> **Instructions for the task**
Show, from the records below, all lines that contain the word "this".

> **Material provided**
========

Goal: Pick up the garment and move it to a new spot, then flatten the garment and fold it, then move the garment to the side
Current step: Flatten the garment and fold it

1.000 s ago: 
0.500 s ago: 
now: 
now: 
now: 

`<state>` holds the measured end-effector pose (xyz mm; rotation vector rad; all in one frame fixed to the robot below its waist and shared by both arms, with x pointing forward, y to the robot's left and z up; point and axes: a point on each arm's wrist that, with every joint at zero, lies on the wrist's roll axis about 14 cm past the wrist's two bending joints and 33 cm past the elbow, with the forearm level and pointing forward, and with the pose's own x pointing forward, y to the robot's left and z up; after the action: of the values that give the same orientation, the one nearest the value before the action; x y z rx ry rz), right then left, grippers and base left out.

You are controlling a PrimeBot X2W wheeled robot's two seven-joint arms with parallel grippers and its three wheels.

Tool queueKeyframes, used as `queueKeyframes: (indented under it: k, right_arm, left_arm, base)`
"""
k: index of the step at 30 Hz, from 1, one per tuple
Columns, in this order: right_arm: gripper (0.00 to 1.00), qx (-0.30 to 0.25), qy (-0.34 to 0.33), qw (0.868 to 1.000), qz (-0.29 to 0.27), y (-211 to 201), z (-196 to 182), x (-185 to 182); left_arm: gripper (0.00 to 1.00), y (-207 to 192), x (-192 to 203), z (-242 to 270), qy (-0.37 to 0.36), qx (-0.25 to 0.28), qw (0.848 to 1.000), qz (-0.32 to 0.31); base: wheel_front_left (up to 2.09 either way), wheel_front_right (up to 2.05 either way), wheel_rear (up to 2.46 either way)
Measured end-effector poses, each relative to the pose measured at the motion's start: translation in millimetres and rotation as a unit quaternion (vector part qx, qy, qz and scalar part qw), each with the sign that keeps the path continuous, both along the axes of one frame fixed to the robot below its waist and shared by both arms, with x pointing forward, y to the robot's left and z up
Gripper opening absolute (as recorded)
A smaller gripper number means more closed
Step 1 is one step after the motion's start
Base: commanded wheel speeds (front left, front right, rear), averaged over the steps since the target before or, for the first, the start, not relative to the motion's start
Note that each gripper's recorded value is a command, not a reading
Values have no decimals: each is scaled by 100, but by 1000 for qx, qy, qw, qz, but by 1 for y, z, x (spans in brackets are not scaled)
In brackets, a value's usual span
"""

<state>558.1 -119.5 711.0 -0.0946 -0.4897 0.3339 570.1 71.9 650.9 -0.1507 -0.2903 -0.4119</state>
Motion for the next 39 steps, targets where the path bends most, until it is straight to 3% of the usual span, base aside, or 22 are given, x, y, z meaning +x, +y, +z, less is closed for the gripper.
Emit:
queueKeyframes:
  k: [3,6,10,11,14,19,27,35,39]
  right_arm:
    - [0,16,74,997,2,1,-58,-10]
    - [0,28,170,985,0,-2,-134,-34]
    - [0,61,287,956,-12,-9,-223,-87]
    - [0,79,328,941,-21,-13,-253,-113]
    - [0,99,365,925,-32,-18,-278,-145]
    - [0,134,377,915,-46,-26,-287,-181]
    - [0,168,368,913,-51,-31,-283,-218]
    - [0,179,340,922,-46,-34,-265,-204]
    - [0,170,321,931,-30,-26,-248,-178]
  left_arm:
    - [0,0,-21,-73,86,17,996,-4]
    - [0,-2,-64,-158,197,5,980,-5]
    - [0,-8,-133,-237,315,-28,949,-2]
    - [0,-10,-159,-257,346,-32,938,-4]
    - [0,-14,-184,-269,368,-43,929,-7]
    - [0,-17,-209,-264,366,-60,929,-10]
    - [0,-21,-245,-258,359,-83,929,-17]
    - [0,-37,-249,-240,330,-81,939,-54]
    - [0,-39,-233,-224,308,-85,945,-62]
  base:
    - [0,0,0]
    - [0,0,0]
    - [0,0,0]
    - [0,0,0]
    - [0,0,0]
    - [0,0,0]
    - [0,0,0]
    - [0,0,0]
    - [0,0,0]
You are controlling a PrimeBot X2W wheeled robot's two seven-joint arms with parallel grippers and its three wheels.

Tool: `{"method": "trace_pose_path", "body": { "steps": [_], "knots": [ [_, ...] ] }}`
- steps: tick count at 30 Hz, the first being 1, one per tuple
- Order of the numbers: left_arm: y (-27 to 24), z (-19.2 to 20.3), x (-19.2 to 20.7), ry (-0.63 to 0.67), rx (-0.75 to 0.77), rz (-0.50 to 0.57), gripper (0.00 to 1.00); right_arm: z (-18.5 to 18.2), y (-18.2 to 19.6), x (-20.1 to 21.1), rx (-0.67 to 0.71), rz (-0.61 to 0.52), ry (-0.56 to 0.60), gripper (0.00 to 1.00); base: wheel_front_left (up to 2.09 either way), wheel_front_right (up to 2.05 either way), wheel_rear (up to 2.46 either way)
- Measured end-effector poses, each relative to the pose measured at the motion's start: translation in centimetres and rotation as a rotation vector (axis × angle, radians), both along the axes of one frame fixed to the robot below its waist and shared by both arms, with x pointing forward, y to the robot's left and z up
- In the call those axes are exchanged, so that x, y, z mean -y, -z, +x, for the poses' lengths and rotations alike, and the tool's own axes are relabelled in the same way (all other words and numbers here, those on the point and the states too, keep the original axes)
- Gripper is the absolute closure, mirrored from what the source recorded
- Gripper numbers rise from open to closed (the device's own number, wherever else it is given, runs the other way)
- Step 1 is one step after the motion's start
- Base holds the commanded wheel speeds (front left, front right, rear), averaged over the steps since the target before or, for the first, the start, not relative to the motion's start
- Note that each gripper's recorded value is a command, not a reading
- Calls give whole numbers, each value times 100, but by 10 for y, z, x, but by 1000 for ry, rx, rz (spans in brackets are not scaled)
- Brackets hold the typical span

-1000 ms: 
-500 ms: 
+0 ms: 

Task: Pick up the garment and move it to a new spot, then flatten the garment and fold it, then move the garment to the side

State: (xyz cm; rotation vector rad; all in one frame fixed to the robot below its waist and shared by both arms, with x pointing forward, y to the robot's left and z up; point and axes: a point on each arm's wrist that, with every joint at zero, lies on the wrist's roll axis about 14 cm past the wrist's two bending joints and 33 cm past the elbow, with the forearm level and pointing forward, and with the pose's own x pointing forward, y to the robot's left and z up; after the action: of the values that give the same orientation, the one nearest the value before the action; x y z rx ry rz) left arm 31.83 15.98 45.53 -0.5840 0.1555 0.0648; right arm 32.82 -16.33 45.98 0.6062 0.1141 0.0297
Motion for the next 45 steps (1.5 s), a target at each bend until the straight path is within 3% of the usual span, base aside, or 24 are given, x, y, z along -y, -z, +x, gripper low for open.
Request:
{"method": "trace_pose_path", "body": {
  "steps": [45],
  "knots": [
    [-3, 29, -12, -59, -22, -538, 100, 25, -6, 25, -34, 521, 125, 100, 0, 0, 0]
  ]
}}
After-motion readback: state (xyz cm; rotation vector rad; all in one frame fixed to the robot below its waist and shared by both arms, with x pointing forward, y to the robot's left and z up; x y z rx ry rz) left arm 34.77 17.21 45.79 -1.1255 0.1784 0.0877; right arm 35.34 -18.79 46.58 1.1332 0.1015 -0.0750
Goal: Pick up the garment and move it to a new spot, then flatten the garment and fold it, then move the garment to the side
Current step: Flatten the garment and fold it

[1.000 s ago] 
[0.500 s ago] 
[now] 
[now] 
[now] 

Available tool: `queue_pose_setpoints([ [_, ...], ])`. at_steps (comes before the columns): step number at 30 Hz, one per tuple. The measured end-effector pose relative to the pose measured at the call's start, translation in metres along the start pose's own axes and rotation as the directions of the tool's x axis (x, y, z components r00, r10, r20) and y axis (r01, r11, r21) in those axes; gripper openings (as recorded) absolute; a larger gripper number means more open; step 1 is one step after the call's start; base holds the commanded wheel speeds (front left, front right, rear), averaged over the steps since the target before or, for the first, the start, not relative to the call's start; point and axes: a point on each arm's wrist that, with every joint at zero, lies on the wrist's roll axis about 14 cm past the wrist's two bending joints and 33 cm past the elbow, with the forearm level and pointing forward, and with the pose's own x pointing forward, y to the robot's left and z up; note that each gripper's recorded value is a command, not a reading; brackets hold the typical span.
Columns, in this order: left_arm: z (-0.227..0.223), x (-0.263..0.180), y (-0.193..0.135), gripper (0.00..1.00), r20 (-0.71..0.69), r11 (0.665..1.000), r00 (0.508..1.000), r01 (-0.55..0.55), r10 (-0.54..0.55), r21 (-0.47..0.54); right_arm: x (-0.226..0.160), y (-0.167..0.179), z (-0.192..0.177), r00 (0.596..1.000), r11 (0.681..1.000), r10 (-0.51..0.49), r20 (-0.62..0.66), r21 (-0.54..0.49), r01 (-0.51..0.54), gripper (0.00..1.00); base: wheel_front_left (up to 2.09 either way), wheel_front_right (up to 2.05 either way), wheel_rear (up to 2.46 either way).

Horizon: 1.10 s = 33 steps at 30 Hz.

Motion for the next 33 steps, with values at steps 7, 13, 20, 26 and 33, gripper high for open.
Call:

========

> **Response area**
Columns, in this order: right_arm: gripper (0.00 to 1.00), qx (-0.30 to 0.25), qy (-0.34 to 0.33), qw (0.868 to 1.000), qz (-0.29 to 0.27), y (-211 to 201), z (-196 to 182), x (-185 to 182); left_arm: gripper (0.00 to 1.00), y (-207 to 192), x (-192 to 203), z (-242 to 270), qy (-0.37 to 0.36), qx (-0.25 to 0.28), qw (0.848 to 1.000), qz (-0.32 to 0.31); base: wheel_front_left (up to 2.09 either way), wheel_front_right (up to 2.05 either way), wheel_rear (up to 2.46 either way)
Columns, in this order: left_arm: z (-0.227..0.223), x (-0.263..0.180), y (-0.193..0.135), gripper (0.00..1.00), r20 (-0.71..0.69), r11 (0.665..1.000), r00 (0.508..1.000), r01 (-0.55..0.55), r10 (-0.54..0.55), r21 (-0.47..0.54); right_arm: x (-0.226..0.160), y (-0.167..0.179), z (-0.192..0.177), r00 (0.596..1.000), r11 (0.681..1.000), r10 (-0.51..0.49), r20 (-0.62..0.66), r21 (-0.54..0.49), r01 (-0.51..0.54), gripper (0.00..1.00); base: wheel_front_left (up to 2.09 either way), wheel_front_right (up to 2.05 either way), wheel_rear (up to 2.46 either way).

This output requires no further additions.